How to complete this task: Nothing should be left out. Give all the data again exactly as written.

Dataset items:
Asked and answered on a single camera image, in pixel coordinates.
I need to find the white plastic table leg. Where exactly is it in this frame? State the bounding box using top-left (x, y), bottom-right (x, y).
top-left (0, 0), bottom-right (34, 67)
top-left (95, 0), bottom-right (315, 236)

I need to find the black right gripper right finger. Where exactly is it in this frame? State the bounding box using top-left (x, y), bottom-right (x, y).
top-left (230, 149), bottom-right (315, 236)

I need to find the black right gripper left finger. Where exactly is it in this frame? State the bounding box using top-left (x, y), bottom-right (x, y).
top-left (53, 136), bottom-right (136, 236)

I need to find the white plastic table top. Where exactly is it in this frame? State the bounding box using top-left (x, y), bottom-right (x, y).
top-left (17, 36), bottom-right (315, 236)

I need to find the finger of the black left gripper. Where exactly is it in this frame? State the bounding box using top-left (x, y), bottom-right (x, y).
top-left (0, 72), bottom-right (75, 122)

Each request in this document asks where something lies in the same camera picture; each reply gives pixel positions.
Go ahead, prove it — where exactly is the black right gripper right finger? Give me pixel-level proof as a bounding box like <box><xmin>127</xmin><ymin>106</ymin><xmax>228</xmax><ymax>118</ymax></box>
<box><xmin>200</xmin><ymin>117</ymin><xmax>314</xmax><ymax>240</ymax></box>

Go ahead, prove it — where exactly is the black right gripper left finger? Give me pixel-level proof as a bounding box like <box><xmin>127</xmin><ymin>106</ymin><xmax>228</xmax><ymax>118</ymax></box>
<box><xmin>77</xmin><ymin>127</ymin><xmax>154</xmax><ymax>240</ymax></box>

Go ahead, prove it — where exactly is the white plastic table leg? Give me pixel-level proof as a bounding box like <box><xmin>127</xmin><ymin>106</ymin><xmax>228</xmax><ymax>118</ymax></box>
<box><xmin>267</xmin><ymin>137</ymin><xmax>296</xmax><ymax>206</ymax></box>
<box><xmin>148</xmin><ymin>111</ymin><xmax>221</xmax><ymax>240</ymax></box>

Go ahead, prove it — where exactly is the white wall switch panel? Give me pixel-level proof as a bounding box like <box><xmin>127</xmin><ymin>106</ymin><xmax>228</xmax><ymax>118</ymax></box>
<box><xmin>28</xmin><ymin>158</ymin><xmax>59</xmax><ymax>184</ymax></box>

Exercise answer:
Asked and answered on a single camera image, in pixel coordinates.
I need to find the white plastic table leg. Where exactly is it in this frame? State the bounding box using top-left (x, y), bottom-right (x, y).
top-left (0, 0), bottom-right (34, 67)
top-left (95, 0), bottom-right (315, 236)

I need to find the black right gripper right finger. Where exactly is it in this frame? State the bounding box using top-left (x, y), bottom-right (x, y).
top-left (230, 149), bottom-right (315, 236)

I need to find the black right gripper left finger. Where exactly is it in this frame? State the bounding box using top-left (x, y), bottom-right (x, y).
top-left (53, 136), bottom-right (136, 236)

I need to find the white plastic table top. Where exactly is it in this frame? State the bounding box using top-left (x, y), bottom-right (x, y).
top-left (17, 36), bottom-right (315, 236)

I need to find the finger of the black left gripper. Where exactly is it in this frame? State the bounding box using top-left (x, y), bottom-right (x, y).
top-left (0, 72), bottom-right (75, 122)

Each request in this document asks where something lies in the same camera picture; each reply gives pixel positions.
Go ahead, prove it — where exactly is the black right gripper right finger? Give me pixel-level proof as a bounding box like <box><xmin>127</xmin><ymin>106</ymin><xmax>228</xmax><ymax>118</ymax></box>
<box><xmin>200</xmin><ymin>117</ymin><xmax>314</xmax><ymax>240</ymax></box>

Go ahead, prove it — where exactly is the black right gripper left finger? Give me pixel-level proof as a bounding box like <box><xmin>127</xmin><ymin>106</ymin><xmax>228</xmax><ymax>118</ymax></box>
<box><xmin>77</xmin><ymin>127</ymin><xmax>154</xmax><ymax>240</ymax></box>

Go ahead, prove it — where exactly is the white plastic table leg? Give me pixel-level proof as a bounding box like <box><xmin>127</xmin><ymin>106</ymin><xmax>228</xmax><ymax>118</ymax></box>
<box><xmin>267</xmin><ymin>137</ymin><xmax>296</xmax><ymax>206</ymax></box>
<box><xmin>148</xmin><ymin>111</ymin><xmax>221</xmax><ymax>240</ymax></box>

Go ahead, prove it — where exactly is the white wall switch panel? Give me pixel-level proof as a bounding box like <box><xmin>127</xmin><ymin>106</ymin><xmax>228</xmax><ymax>118</ymax></box>
<box><xmin>28</xmin><ymin>158</ymin><xmax>59</xmax><ymax>184</ymax></box>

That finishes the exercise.